2014-09-23

I’m very excited to present to you this interview with David J. Anderson. He’s a Management author, consultant & trainer and Pioneer of the use of Kanban Systems in creative & knowledge worker industries. I’m grateful he took the time out of his very busy schedule to spend with us and in answering our questions.

In this interview, you’ll learn:

The long road of discovery, self-reflection, and learning that led up to the development of Kanban for use in creative and knowledge work.

What influenced David’s thinking in his development of the virtual Kanban system for creative and knowledge work.

A few case studies of where Kanban has been implemented, and the broad support and acceptance by companies of all types.

Despite broad support, there remains some resistance still – what are the common objections and why?

Enjoy the article and read more about David and his work after the interview.

Hi David. Can you tell my audience a little about yourself and your work?

I grew up in Scotland. My background is in software. I started as a games developer in the early 1980s. I went to university later and studied electronics, mostly control systems engineering and almost took a PhD in wind turbine design but the funding for the research fell through and instead I took a job as the development manager at a 5 year old startup company. I did startups for most of my 20s then moved in big corporations arriving in the United States in 1999 where I worked for Sprint PCS and later Motorola’s PCS division as department manager/director. My last real job was Senior Director of Software Engineering at Corbis, a company privately owned by Bill Gates.

These days I am Chairman of Lean Kanban Inc., a firm that licenses my intellectual property and training materials to certified trainers around the world, and organizes a series of conferences globally. Some years there can be as many as 14 of these happening around the world. This year we have 9 or 10 on 3 continents.

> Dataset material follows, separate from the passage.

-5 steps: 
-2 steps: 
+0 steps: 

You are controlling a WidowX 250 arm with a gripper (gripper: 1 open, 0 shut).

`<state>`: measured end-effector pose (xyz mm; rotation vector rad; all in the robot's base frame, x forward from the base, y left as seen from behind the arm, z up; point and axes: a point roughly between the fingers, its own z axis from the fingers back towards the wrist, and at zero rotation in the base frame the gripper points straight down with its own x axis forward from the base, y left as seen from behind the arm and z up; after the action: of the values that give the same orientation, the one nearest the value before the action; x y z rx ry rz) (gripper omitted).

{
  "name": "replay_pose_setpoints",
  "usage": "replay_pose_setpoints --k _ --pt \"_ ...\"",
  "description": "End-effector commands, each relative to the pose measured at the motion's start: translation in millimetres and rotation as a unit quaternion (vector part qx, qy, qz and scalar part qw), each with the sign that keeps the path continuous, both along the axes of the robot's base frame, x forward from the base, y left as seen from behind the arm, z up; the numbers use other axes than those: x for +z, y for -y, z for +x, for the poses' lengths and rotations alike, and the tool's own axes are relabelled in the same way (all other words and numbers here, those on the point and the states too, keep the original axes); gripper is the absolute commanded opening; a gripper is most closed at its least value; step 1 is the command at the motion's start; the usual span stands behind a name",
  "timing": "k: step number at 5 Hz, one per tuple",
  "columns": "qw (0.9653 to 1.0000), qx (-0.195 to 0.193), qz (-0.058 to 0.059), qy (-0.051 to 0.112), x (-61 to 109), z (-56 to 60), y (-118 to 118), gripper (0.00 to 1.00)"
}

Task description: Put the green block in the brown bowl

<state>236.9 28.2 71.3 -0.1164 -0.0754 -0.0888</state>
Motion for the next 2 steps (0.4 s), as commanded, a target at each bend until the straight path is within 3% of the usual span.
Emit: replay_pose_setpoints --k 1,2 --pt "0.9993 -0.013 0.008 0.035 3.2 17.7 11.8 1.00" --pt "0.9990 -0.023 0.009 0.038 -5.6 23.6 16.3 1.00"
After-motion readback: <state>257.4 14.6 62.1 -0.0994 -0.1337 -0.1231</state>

I’m best known these days for my work introducing virtual kanban systems into software development and for its spread into general knowledge work and creative industries. It also spawned the Personal Kanban movement as one of my business partners at the time, Jim Benson, documented how to apply the ideas to our personal lives and personal productivity. In the past I’ve been known as a contributor to the Agile Software Development movement and I’d also published work in the fields of Object-Oriented Analysis & Design and User Interface Design.

I’ve written 3 books, Agile Management for Software Engineering (2003), Kanban – Successful Evolutionary Change for your Technology Business (2010), and Lessons in Agile Management (2012). I have a few unfinished manuscripts in development and expect to have a new book published next year.

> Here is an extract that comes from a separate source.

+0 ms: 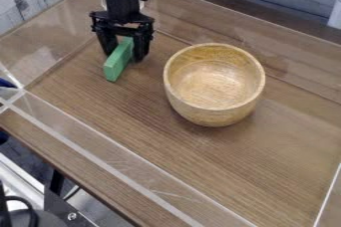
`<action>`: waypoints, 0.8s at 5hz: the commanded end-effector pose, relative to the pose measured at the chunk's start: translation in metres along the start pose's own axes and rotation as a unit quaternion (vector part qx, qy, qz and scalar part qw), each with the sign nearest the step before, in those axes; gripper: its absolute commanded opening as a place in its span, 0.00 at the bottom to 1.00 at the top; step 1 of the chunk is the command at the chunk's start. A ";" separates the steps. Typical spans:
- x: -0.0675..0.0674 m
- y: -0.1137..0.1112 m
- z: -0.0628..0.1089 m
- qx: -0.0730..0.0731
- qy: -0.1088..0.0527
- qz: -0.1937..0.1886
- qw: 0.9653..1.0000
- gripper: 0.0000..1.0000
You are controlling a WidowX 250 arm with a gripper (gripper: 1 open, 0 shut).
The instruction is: Remove the green block from inside the brown bowl and put it on the table
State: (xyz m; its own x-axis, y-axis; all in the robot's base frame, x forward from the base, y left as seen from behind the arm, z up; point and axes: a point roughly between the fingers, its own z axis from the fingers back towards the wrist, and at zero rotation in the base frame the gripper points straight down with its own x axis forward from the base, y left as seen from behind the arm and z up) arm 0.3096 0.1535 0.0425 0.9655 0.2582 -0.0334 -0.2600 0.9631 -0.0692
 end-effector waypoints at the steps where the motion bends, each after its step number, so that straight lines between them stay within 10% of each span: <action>1: 0.005 -0.005 0.028 0.009 -0.047 0.006 0.999 1.00; 4: -0.010 -0.022 0.099 0.070 -0.080 -0.033 0.994 1.00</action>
State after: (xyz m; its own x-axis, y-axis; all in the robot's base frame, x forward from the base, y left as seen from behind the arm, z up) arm 0.3009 0.1339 0.1174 0.9795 0.1964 0.0442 -0.1986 0.9786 0.0542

You are credited with applying the use of Kanban to creative and knowledge work. Can you take us back in history and share the context that led up to the development of the Kanban method and what influenced its development?

My first book was inspired by a synthesis of Feature-Driven Development (one of the methods that was recognized at the foundation of the Agile Software Development movement), Donald Reinertsen’s work in New Product Development and specifically his ideas on flow of information discovery, and Goldratt’s Theory of Constraints (and specifically his Drum-Buffer-Rope solution for bottlenecks in flow). The book demonstrated how to visualize flow of software development in the Feature-Development process using cumulative flow diagrams (from Reinertsen) and then recognize bottlenecks (from Goldratt) and provided guidance on how to improve based on this information.

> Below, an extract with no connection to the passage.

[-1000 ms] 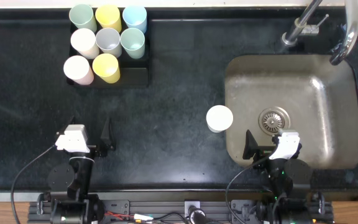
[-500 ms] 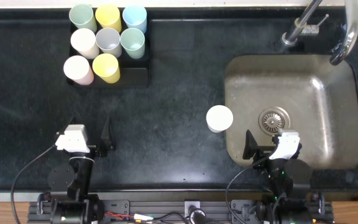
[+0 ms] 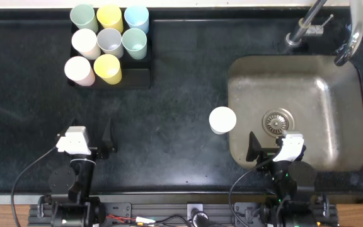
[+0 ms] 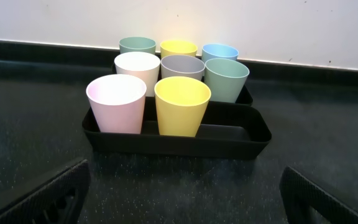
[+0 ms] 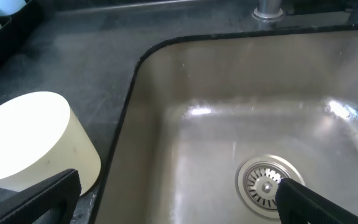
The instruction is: Store Cups
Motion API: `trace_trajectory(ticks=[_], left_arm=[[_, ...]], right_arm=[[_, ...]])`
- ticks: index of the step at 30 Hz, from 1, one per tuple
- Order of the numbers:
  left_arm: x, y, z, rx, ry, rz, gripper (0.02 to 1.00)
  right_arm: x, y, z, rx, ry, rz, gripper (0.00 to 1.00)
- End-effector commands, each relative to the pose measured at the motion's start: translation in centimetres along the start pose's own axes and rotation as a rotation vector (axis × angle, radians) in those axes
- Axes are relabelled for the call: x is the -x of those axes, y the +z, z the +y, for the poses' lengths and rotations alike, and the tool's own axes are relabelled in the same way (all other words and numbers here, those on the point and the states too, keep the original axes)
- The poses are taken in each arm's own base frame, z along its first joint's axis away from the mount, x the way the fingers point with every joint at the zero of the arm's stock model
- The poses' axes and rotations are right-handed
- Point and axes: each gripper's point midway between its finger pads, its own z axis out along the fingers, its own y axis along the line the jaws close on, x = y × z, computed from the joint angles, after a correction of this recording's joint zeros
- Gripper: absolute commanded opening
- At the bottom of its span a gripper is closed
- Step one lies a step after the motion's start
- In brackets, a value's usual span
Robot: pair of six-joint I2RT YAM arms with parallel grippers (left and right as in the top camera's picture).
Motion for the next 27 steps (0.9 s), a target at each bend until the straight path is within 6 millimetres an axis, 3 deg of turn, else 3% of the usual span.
trace_trajectory(ticks=[1,5,8,16,24,27], left_arm=[[0.0,-0.1,0.2,0.012,0.019,-0.006,1.000],[0.0,-0.1,0.2,0.012,0.019,-0.005,1.000],[0.0,-0.1,0.2,0.012,0.019,-0.005,1.000],[0.0,-0.1,0.2,0.012,0.019,-0.005,1.000],[0.0,-0.1,0.2,0.012,0.019,-0.006,1.000],[0.0,-0.1,0.2,0.012,0.019,-0.006,1.000]], right_arm=[[-0.9,0.2,0.1,0.008,0.007,0.025,0.998],[0.3,0.2,-0.3,-0.013,0.001,-0.025,0.998],[3.1,-0.1,-1.0,-0.062,-0.005,-0.138,0.996],[9.7,-3.2,1.2,0.020,-0.034,-0.273,0.998],[17.1,-4.6,3.1,0.069,-0.032,-0.177,0.998],[18.3,-4.4,3.8,0.080,-0.030,-0.061,0.998]])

When Reinertsen saw my work, he casually remarked that I had all the building blocks in place to implement a kanban system for software development and he argued strongly that this would produce more reliable results the Drum-Buffer-Rope approach because chance cause variability in knowledge work processes has a bigger influence on flow than the presence of bottlenecks. I’ve learned over the years that he is right in this thinking and that in perhaps 90% of cases variability dominates and bottlenecks are not a particularly relevant way to find improvement opportunities.

In 2004, a manager at Microsoft in their IT division, Dragos Dumitriu, approach me for advice on improving his software maintenance department based in Hydrabad in India. It was the first time, I got to apply the kanban system approach. The kanban were virtual and implemented in software that triggered an email when there was a “kanban” free in the database of the work tracking system. The email to manager triggered a “pull” in the system. It worked very well. We more than trebled the delivery rate from that department, and reduced lead time by over 90%. The on-time delivery performance rose from 0% to 98%. All of this over a 15 month period and spending very little money. The results were impress enough for both of us to believe that the technique should be used again.

I didn’t really understand what The Kanban Method was until I came to write the book published in 2010, and I didn’t understand where it came from until I wrote Lessons in Agile Management 2 years later.

When I was writing my first book in 2002, I realized that I was largely writing the wrong book. The intent was to show that Agile Software Development methods produced an economically superior outcome and to model this with product development flow and Theory of Constraints. The book assumed that organizations were installing an Agile method. As I wrote the book, and from painful experience I was gaining at Motorola, I came to realize that people resist the imposition of prescribed methods of working. So what I really wanted was an evolutionary approach where improvements start from the current process – there is no prescribed defined new process to be adopted and followed.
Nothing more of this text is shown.